I don't envy you, Annette, but I do admire you. I admire your beauty and kindness and strength. You inspire me to be better. Envy would never do that. :0)
Obviously the thing I am thankful for the most this year is my wife and family. I miss my mom though. It'll be the first Christmas without her.
John G.
My father died about a week before Christmas several years ago, so I am acutely aware every year of how fleeting life is and how I need to not take the people I love for granted.
Like you, I am most grateful for my family: my wonderful husband and children.
I hope your Christmas is truly blessed, my friend.
Merry Christmas, my friend.
Kate, I'm thakful, most of all, for friends and family.
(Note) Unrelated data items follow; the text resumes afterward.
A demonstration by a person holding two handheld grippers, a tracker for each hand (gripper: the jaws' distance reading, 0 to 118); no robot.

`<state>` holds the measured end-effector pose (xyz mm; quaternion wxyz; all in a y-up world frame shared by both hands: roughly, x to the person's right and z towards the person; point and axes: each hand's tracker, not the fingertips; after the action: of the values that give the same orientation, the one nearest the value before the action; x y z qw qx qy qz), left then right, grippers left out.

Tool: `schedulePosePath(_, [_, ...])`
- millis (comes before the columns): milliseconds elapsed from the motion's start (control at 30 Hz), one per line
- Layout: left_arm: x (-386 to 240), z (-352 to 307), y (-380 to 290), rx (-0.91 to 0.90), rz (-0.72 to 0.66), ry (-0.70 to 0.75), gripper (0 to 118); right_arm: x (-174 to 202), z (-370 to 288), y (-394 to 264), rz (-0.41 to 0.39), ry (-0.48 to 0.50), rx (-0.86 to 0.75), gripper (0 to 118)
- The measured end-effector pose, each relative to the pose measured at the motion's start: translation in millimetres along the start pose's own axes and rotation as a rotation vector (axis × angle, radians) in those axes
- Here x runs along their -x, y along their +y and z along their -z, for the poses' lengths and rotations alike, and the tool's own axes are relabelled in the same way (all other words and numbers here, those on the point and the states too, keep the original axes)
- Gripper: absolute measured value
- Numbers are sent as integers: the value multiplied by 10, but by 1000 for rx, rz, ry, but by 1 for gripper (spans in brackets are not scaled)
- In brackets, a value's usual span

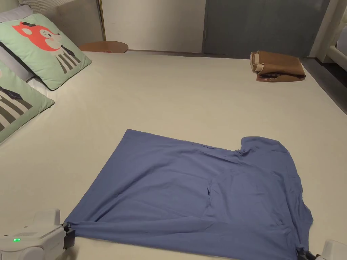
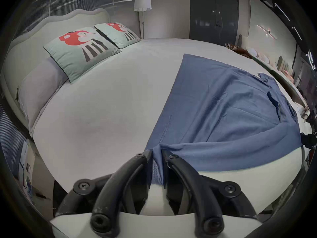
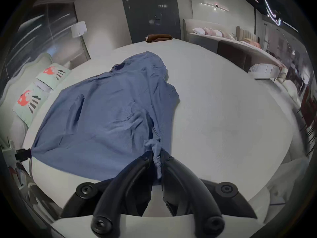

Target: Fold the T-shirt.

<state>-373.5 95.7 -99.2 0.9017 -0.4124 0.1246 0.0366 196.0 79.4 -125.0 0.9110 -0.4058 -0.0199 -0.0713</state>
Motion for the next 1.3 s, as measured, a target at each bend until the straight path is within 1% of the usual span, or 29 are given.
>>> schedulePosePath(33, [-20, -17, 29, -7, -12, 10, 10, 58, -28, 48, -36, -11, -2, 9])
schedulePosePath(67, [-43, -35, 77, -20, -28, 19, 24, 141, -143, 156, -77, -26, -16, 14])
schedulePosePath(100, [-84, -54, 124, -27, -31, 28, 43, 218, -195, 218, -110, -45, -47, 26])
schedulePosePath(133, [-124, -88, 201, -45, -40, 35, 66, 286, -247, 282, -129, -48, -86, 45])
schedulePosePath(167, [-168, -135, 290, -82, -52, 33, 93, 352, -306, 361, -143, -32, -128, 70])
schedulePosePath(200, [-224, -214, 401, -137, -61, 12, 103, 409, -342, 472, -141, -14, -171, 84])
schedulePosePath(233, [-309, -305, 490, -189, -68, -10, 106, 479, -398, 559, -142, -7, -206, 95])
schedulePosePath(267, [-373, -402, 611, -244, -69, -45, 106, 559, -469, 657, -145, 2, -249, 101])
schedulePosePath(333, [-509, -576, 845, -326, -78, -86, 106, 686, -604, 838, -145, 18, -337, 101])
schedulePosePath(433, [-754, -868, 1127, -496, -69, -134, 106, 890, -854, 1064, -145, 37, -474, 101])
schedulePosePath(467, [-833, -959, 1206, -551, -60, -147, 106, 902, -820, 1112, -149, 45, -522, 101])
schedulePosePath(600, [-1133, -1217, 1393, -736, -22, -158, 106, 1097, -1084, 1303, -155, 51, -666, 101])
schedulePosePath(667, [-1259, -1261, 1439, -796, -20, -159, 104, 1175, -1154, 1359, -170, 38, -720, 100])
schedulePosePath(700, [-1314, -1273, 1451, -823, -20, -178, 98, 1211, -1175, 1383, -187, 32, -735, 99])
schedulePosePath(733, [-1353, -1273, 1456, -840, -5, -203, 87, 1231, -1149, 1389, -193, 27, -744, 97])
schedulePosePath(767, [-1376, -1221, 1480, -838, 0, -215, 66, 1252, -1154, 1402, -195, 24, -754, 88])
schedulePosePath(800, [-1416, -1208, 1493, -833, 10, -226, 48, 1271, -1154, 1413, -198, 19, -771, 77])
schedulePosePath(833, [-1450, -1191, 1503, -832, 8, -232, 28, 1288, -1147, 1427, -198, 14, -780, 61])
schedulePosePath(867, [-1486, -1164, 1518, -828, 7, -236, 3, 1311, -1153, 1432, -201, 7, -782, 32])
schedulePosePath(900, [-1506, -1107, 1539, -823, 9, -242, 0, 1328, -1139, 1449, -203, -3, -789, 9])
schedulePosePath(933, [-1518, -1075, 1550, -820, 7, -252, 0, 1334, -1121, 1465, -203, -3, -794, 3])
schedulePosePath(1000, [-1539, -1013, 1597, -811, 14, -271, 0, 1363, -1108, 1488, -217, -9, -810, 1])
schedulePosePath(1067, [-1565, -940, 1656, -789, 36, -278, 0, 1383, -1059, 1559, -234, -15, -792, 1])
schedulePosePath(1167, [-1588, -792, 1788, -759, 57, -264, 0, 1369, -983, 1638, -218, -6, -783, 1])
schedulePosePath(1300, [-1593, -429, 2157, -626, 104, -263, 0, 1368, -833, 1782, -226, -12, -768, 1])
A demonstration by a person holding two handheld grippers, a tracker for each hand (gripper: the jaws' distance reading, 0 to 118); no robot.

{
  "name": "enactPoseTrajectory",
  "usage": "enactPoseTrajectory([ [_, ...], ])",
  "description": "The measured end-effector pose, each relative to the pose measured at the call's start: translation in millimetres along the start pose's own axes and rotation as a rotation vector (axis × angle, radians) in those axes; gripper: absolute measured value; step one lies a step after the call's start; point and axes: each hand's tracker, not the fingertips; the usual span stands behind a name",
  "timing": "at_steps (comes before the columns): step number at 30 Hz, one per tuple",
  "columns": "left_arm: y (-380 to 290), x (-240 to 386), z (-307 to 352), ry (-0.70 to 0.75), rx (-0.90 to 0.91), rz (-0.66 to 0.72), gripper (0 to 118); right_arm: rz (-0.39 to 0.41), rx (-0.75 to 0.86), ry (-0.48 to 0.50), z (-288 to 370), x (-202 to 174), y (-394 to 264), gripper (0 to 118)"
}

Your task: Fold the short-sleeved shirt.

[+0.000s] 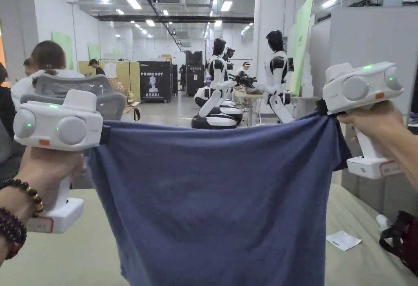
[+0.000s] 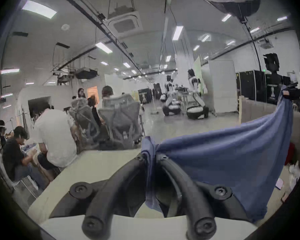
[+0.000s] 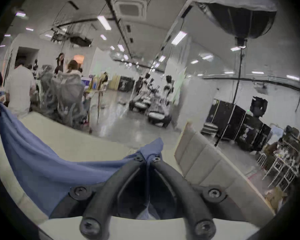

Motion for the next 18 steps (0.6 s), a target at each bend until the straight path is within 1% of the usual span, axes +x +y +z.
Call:
enactPoseTrajectory([
  [1,16.3,-3.6,-4.8,-0.001,0.011,0.004,6,-0.027,0.032,-0.009,5.5,7.0,13.0,1],
  [2,27.1,-4.8,-8.6,0.004,0.014,-0.002,6,-0.036,0.046,-0.007,8.6,10.5,21.3,1],
  [5,62.0,-5.5,-13.5,0.072,0.041,-0.055,6,-0.081,0.124,-0.019,13.4,19.0,50.4,1],
  [6,71.5,-6.1,-15.8,0.075,0.066,-0.040,6,-0.090,0.139,-0.023,17.2,19.4,59.7,1],
  [10,101.0,-10.5,-20.2,0.113,0.100,-0.067,6,-0.108,0.180,-0.040,21.6,19.0,87.6,1],
  [13,107.0,-16.2,-26.4,0.127,0.122,-0.057,6,-0.139,0.199,-0.047,18.3,18.1,94.5,1],
  [15,106.1,-17.8,-31.2,0.128,0.111,-0.044,6,-0.141,0.199,-0.038,13.7,18.0,95.1,1],
  [18,94.3,-13.9,-38.9,0.125,0.114,-0.062,6,-0.153,0.196,-0.038,5.3,15.0,85.7,1],
])
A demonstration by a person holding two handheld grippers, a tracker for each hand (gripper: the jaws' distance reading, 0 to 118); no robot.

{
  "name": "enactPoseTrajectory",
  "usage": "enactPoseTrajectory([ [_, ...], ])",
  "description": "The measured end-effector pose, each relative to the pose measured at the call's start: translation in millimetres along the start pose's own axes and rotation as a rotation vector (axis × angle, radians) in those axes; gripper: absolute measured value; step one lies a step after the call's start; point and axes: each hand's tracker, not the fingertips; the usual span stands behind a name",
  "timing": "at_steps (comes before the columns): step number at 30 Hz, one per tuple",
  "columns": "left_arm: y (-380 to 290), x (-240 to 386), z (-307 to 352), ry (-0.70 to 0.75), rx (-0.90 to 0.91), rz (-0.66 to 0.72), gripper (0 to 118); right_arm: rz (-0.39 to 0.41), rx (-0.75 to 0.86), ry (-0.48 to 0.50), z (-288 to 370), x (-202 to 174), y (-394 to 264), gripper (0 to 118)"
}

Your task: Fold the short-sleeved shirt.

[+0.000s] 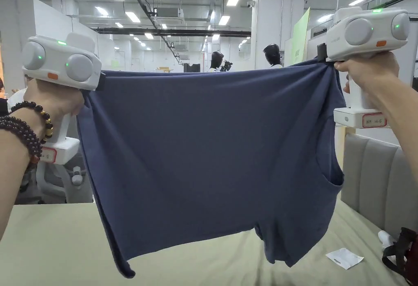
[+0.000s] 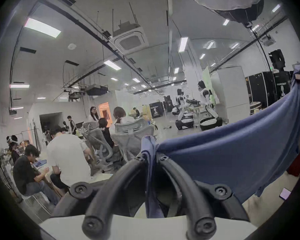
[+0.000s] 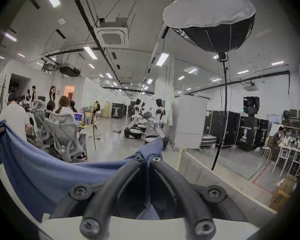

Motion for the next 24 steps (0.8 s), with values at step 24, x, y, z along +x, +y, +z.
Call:
enactPoseTrajectory([
  [24,-191.5,-6.7,103.9,-0.233,-0.132,0.119,6,-0.039,-0.176,0.103,99.5,0.4,-210.6,2],
])
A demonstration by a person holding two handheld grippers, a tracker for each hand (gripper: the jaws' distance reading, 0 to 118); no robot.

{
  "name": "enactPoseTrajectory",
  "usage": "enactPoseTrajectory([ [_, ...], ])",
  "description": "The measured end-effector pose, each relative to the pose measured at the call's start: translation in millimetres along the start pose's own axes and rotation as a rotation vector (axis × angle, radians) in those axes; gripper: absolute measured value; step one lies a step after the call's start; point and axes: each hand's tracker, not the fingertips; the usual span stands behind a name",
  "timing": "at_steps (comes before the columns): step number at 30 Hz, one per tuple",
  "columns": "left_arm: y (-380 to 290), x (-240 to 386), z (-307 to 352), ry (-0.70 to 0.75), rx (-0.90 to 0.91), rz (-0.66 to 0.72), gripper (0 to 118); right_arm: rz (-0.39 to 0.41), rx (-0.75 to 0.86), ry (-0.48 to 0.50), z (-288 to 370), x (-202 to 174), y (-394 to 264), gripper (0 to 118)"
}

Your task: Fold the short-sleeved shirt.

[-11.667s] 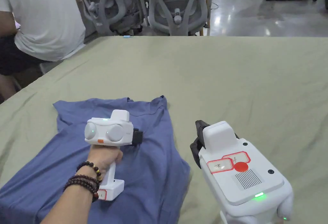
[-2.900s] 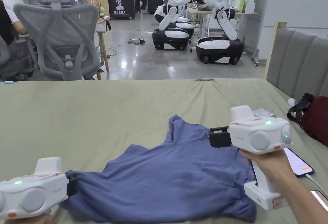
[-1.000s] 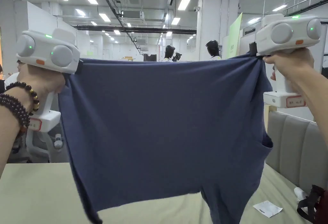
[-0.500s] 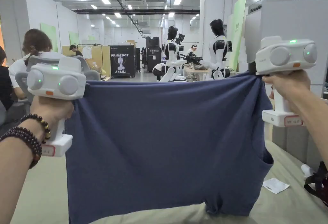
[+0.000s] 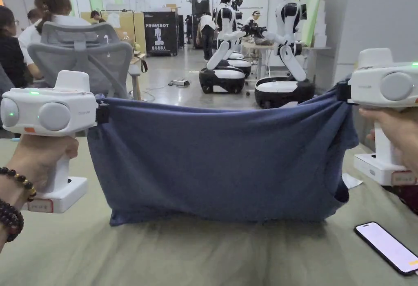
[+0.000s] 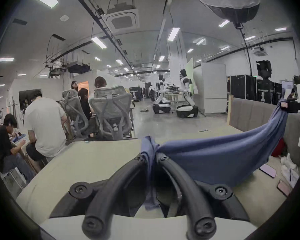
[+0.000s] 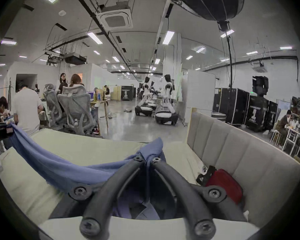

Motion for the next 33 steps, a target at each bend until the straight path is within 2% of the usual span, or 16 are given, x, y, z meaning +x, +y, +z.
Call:
enactPoseTrajectory([
  [4,-73.5,-0.8,74.4,-0.019,0.003,0.018,6,-0.022,0.004,0.012,75.1,1.9,-68.8,2],
  [7,-140.0,4.3,128.9,-0.020,-0.059,0.037,6,-0.083,-0.057,0.013,121.1,1.3,-131.7,2],
  [11,-215.9,9.2,169.0,-0.029,-0.183,0.090,6,-0.053,-0.186,0.005,154.6,-10.1,-209.2,2],
  [14,-259.3,10.6,176.5,-0.041,-0.276,0.076,6,0.002,-0.335,0.023,156.5,-19.3,-261.7,2],
  [18,-295.9,15.2,165.9,-0.036,-0.407,0.064,6,0.126,-0.584,0.028,129.4,-21.0,-316.7,2],
  [21,-307.2,16.4,160.2,-0.041,-0.435,0.091,6,0.086,-0.705,0.045,117.2,-19.5,-339.6,2],
  [22,-310.1,16.9,157.9,-0.041,-0.451,0.090,6,0.096,-0.728,0.050,118.1,-18.0,-345.3,2],
  [24,-313.1,18.5,156.2,-0.041,-0.477,0.087,7,0.088,-0.668,0.040,119.8,-18.6,-346.7,3],
  [25,-313.1,19.2,155.7,-0.038,-0.477,0.087,13,0.079,-0.669,0.038,122.4,-17.9,-344.2,11],
  [26,-312.2,18.7,156.0,-0.037,-0.475,0.085,23,0.074,-0.663,0.035,122.9,-17.3,-343.1,22],
  [27,-309.8,17.6,155.6,-0.033,-0.472,0.092,45,0.068,-0.630,0.031,124.4,-16.6,-340.9,44],
  [28,-306.5,16.1,157.7,-0.026,-0.454,0.106,85,0.081,-0.588,0.024,127.3,-16.5,-338.0,83],
  [29,-303.2,14.6,160.4,-0.008,-0.410,0.130,116,0.095,-0.570,0.005,129.7,-17.6,-335.3,109],
  [30,-299.1,13.1,165.0,0.007,-0.352,0.154,117,0.098,-0.555,-0.022,136.9,-18.7,-331.0,118],
  [31,-293.9,9.4,177.0,-0.008,-0.282,0.188,110,0.084,-0.550,-0.020,142.7,-19.3,-325.4,116],
  [33,-276.6,8.3,184.2,0.003,-0.228,0.225,113,0.015,-0.439,0.001,158.0,-22.9,-313.8,113],
])
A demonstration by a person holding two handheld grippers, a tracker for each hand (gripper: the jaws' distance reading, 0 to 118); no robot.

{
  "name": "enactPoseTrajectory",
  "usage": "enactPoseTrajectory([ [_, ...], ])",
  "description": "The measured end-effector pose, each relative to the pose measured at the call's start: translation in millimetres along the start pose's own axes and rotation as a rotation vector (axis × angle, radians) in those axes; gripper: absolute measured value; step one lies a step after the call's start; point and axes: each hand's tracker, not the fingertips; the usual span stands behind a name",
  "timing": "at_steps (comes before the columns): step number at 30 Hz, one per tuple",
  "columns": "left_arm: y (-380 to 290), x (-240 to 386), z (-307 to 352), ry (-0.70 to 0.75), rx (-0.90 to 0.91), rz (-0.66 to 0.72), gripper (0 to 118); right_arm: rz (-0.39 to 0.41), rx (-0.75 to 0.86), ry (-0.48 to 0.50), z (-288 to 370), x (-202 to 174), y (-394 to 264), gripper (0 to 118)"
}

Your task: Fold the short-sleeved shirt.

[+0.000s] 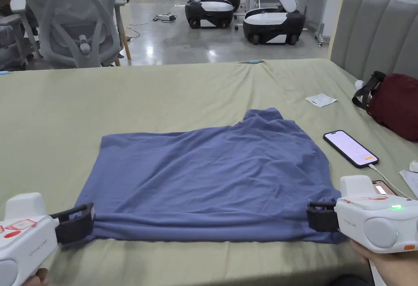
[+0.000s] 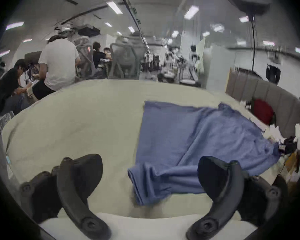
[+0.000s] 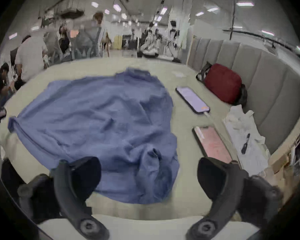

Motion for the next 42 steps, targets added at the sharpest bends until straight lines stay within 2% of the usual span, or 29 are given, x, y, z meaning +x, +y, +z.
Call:
enactPoseTrajectory([
  [2,8.0,4.5,10.3,0.015,-0.012,-0.009,118,-0.044,0.106,0.010,14.0,-4.9,-0.1,111],
  [3,8.0,2.6,22.9,0.021,0.019,-0.014,118,-0.058,0.171,0.010,23.9,-8.6,-1.5,110],
  [4,8.5,5.0,33.1,0.018,0.075,-0.029,113,-0.063,0.233,0.013,34.4,-12.7,-3.4,103],
  [5,8.7,7.5,41.6,0.023,0.109,-0.039,101,-0.073,0.289,0.012,45.0,-17.8,-4.5,92],
  [6,9.1,11.9,48.7,0.040,0.131,-0.053,81,-0.084,0.346,0.006,53.6,-22.0,-7.6,76],
  [7,8.4,17.0,54.2,0.075,0.146,-0.059,47,-0.089,0.372,-0.004,59.1,-25.6,-9.7,48],
  [8,6.4,20.1,58.6,0.106,0.164,-0.062,19,-0.089,0.382,-0.018,61.9,-28.5,-10.8,23],
  [9,3.0,22.4,61.9,0.124,0.187,-0.066,0,-0.073,0.374,-0.044,64.1,-32.8,-9.4,4],
  [10,-0.6,23.7,64.7,0.131,0.204,-0.058,0,-0.055,0.375,-0.081,65.4,-35.1,-10.0,0],
  [13,-4.2,24.6,57.9,0.082,0.151,-0.056,0,-0.060,0.356,-0.033,63.1,-34.2,-9.5,0],
  [16,-3.1,27.8,46.3,0.082,0.078,-0.080,1,-0.062,0.346,-0.037,61.7,-33.6,-10.5,0],
  [17,-3.3,26.0,39.7,0.083,0.051,-0.092,17,-0.058,0.343,-0.036,61.2,-32.5,-9.5,0],
  [18,-2.0,24.4,31.1,0.077,0.005,-0.106,45,-0.052,0.338,-0.032,61.0,-32.4,-9.4,0],
  [19,-1.8,23.0,20.9,0.081,-0.031,-0.105,84,-0.046,0.336,-0.029,60.5,-32.5,-9.3,0],
  [20,-2.3,20.6,10.4,0.079,-0.087,-0.115,97,-0.043,0.335,-0.029,59.7,-32.9,-9.4,0],
  [21,-3.4,19.1,-0.1,0.092,-0.136,-0.121,95,-0.039,0.330,-0.028,58.0,-32.6,-7.7,0],
  [22,-5.9,16.1,-10.7,0.092,-0.147,-0.129,85,-0.035,0.324,-0.028,57.1,-33.2,-7.7,0],
  [23,-7.2,13.7,-20.3,0.099,-0.176,-0.140,81,-0.034,0.322,-0.028,56.6,-33.8,-8.2,0],
  [27,-12.1,6.8,-48.5,0.104,-0.277,-0.129,80,-0.022,0.303,-0.020,51.8,-35.4,-8.7,0],
  [31,-15.4,7.8,-57.2,0.054,-0.338,-0.108,66,-0.004,0.280,-0.028,46.9,-36.2,-9.1,0],
  [34,-17.0,18.9,-55.1,0.060,-0.320,-0.123,27,0.003,0.259,-0.035,42.3,-35.0,-9.1,0],
  [36,-19.0,22.0,-54.0,0.117,-0.309,-0.194,8,-0.003,0.243,-0.034,39.6,-33.3,-9.2,0],
  [40,-15.8,18.7,-48.4,0.077,-0.307,-0.127,8,-0.006,0.217,-0.026,36.3,-26.5,-8.7,1],
  [41,-14.8,18.9,-47.3,0.066,-0.306,-0.114,8,-0.012,0.192,-0.008,33.0,-23.7,-8.0,8],
  [42,-14.3,19.1,-46.4,0.068,-0.305,-0.114,8,-0.020,0.165,-0.002,29.3,-20.7,-7.4,32],
])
All the other stuff can go away, doesn't really matter. I'm thankful for you! You've been a blessing.
A week or two ago I encountered a stranger who was just awful to me in a public place. I would normally have shrugged it off with a smile but because of the situation with our son being in the hospital, I actually got teary over it and didn't hide my response quickly enough. She barked, "What's wrong with you?!" I said, "My son's in the hospital with brain trauma and I'm just barely holding on. Your unkindness was just..." and I shrugged. She was clearly mortified.
We're all busy and sometimes we forget to pay attention to the people around us, to pause and show kindness, to really LISTEN and love. We can so easily assume that someone else is better off or "lucky" or whatever and we may be completely off the mark.
I love your heart, Jay. I truly do. Thank you for being my friend.